Больше Литовченко не слышал Кулькова. Толчок рванул его с сиденья и заставил открыть глаза. По вётлам вокруг чёрной воды можно было узнать Ставищи. Свет фар доставал до шлагбаума, преградившего путь. Остановка произошла в том же месте, что и утром, шагах в ста от бывшего контрольного пункта. Бешеная дрожь мотора передавалась телу; чужие не стучали поблизости, некого стало спросить, отстали или проскочили вперёд. За смотровым стеклом стоял немецкий верзила, переодетый в красноармейскую шинель. Он почти не отличался от обычного регулировщика, всего их там было трое. Остальные выжидали во тьме, на краю плотины, не сводя автоматов с проезжих. У них был свой план. Никто не произнёс ни слова.
Левый флажком отсигналил приказ стать к обочине. Шофёр повиновался; волнуясь и рискуя сжечь сцепление, он стал делать это на больших оборотах и с пробуксовкой. Вдруг резким броском — скорее хитрости, чем даже радиатора — он спихнул двух в жидкую черноту позади, где, верно, лежала на дне та давешняя, воронежская, с ямочками на щеках. На мгновенье колесо повисло над бездной; в последующее, вывернувшись и выжав газ до конца, он с ходу пустил машину на опущенный шлагбаум... Никто не помнил впоследствии, гаркнул ли он при этом
Они так и не дождались автоматных очередей вдогонку; это служило добрым признаком, что немецкое купанье ещё не закончилось.
— Эх, теперь совсем простудитесь без шапки, — сокрушённо прокричал шофёр, удостоверяясь в сохранности седоков. — Стекло в грязи, ни дьявола не видно. Зато теперь поспособней будет, круговой обзор! — и помахал рукавичкой впереди себя.

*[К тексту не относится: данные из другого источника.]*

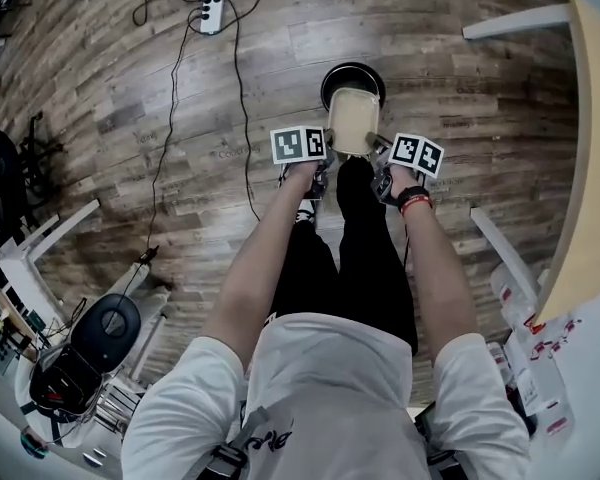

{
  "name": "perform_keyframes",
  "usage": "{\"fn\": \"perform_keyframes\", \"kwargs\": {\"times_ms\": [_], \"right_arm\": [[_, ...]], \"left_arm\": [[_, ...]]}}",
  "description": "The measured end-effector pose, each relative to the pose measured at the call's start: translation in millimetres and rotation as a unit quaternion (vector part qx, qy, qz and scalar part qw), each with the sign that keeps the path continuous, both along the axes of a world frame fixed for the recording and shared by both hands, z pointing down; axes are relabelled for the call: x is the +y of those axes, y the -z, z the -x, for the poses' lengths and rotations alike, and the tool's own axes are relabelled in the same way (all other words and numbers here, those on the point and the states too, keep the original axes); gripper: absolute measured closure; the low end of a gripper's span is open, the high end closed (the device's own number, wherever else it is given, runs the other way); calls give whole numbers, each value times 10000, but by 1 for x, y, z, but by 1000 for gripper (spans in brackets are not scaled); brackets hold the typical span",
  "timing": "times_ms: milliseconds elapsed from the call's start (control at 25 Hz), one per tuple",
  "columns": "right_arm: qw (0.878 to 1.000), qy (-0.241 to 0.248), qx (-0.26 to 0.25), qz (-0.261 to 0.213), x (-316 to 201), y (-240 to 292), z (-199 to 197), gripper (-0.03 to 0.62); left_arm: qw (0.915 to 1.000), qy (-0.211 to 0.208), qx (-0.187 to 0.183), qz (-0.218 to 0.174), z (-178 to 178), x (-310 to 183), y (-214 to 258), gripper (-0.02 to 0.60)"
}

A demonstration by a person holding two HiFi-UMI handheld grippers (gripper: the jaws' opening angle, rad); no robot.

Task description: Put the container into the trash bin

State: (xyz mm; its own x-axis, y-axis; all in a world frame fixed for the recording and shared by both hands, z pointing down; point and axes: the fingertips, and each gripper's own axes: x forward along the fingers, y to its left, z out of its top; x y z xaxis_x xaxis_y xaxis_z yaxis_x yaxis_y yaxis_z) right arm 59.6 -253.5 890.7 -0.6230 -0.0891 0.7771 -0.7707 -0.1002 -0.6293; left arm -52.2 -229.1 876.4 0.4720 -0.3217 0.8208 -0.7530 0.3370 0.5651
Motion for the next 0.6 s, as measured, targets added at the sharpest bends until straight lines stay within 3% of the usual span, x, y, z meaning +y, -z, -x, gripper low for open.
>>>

— Не дразни счастья, — проворчал капитан, обирая битое стекло с шинели и в предчувствии крупного разговора с начальством. Второй раз оно дураку не улыбается!
— Точно, — согласился тог и плавно остановил машину. — Придётся вас слегка побеспокоить... товарищ гвардии генерал-лейтенант!
Проверив на ощупь, не отвязались ли запасные бачки, он не без видимого удовольствия принялся срывать остатки фанерного короба. Делал он это со словоохотливой присказкой, понятной после встряски, но, может быть, ему и в самом деле правилось, что и для них наконец после долгого перерыва началась война. По скату спускались качающиеся огни отставших «виллисов».
— Торопятся... ничего, проскочат. Теперь ганцы сушиться в село поднялись. Нонешние воды — ой, ядовитые! Прямо скажем, иностранному телу они ни к чему...
Холод ослабел, едва движение прекратилось. Беззвёздная ночь освещалась лишь заревом, которое теперь неотступно следовало за генералом. Если не считать шофёрской возни да привычного гудения какого-то связного шмеля с фонариком, было совсем тихо. Тем слышней доходил до сердца далёкий звук, похожий на ворчанье, с каким зверь ворочает и рвёт безгласное поверженное тело. Литовченко припомнились глаза старухи из Коровичей, девочка с бутылью, чёрная клякса на обочине шоссе, старенькая книжка в руке прокурора. Летящая гоголевская фраза вошла в него, как стрела, и остриё обломилось в памяти, чтобы остаться там навеки: «Знаете ли вы украинскую ночь? О, вы не знаете украинской ночи...»
Грузный, понижающийся лай дважды пронёсся над головой в ту сторону, куда в облегчённом виде и двинулся головной «виллис». Литовченко читал эти дорожные мелочи, как ноты с листа, завершая ознакомление с обстановкой. Германские дивизии выходили к железной дороге; назад, в Лытошин, было бы теперь, пожалуй, и не проехать. Вскоре позёмка побежала по полям; она превратилась в пёструю и крутую, как вчера, изморозь, когда машины вступили в расположение корпуса.
Множественный след гусениц сводил с дороги влево, во мглу горелой сосновой рощи. Деревья стояли в дряблом, вислом снегу, как древние озябшие хвощи. По несмолкающему треску древесины и бормотне моторов можно было заключить, какая уйма железа размещалась там на ночлег.
Наступил поздний по весеннему времени час. Люди ещё не спали.